Hi all. I’ve been lurking around quite a bit and reading as much literature on CUDA as I can get my hands on, but the learning is rather daunting, not because of syntax, but the programming for parallel operations in general. Here’s my question:
I’m writing some code to handle really large integers. I can express a really large integer as an array of 32-bit unsigned integers.

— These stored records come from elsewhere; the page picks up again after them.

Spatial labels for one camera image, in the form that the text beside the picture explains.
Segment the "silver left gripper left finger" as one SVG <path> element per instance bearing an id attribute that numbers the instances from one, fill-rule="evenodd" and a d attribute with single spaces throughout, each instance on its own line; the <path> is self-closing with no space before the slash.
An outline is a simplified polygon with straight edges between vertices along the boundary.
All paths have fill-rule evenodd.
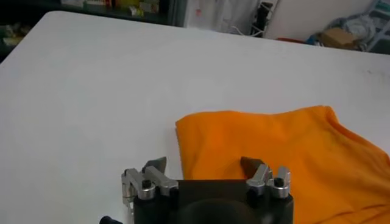
<path id="1" fill-rule="evenodd" d="M 179 189 L 179 182 L 165 175 L 166 163 L 164 156 L 149 160 L 140 171 L 136 168 L 125 169 L 121 174 L 123 204 L 129 208 L 136 198 L 149 201 L 158 193 L 172 197 Z"/>

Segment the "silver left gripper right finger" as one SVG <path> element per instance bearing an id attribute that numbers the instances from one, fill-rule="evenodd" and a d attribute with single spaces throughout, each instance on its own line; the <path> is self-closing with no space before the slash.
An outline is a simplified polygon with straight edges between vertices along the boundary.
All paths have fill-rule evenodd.
<path id="1" fill-rule="evenodd" d="M 269 165 L 260 159 L 243 156 L 240 159 L 243 168 L 247 188 L 254 192 L 257 197 L 262 196 L 268 190 L 273 198 L 285 199 L 290 195 L 291 172 L 286 166 L 280 166 L 277 175 Z"/>

Let’s say I want to add A + B and put the result in C.
(consider all memory has been declared, initialized, etc).
The algorithm for adding each element is:
A[i] + B[i] = C[i], carry[i]
(i.e. if A + B is larger than C can hold, the carry part is added)

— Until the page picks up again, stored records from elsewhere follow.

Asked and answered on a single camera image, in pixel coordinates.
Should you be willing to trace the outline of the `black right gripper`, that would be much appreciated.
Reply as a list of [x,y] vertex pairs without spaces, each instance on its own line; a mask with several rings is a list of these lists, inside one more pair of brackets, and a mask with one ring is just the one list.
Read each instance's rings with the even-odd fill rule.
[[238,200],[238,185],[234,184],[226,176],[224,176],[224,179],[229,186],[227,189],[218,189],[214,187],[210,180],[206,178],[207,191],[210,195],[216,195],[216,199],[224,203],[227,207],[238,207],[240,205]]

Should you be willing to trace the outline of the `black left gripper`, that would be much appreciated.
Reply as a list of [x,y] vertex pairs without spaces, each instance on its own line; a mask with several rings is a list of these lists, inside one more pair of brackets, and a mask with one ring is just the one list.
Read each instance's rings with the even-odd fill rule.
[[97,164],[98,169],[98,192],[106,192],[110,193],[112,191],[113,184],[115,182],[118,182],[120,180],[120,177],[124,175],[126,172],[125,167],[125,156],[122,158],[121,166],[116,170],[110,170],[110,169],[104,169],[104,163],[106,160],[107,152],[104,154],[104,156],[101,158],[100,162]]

C[i+1] = C[i+1] + carry[i]
I realize the magic that makes this run in parallel is letting i = blockIdx.x*blockDim.x + threadIdx.x
The first question:
Is it OK for a thread, which works on it’s element “i”, to address “i+1”? I’m assuming I’ll have to sync threads before they do that (some carry, some won’t, so the time spent during each operation may be different).
Considering A and B won’t change (immutable), what memory type would be fastest? Each will be several thousand elements, so it won’t all be able to run at once.
I have a 8800 GT, which has 112 stream processors. How would I construct the kernel to run on all possible threads, considering the input is one-dimensional (or is it possible, does it need to be two-dimensional?)
Sorry for the multiple questions, but I think if I get these answered, it will help me to understand how CUDA parallelism works in general. Thanks in advance!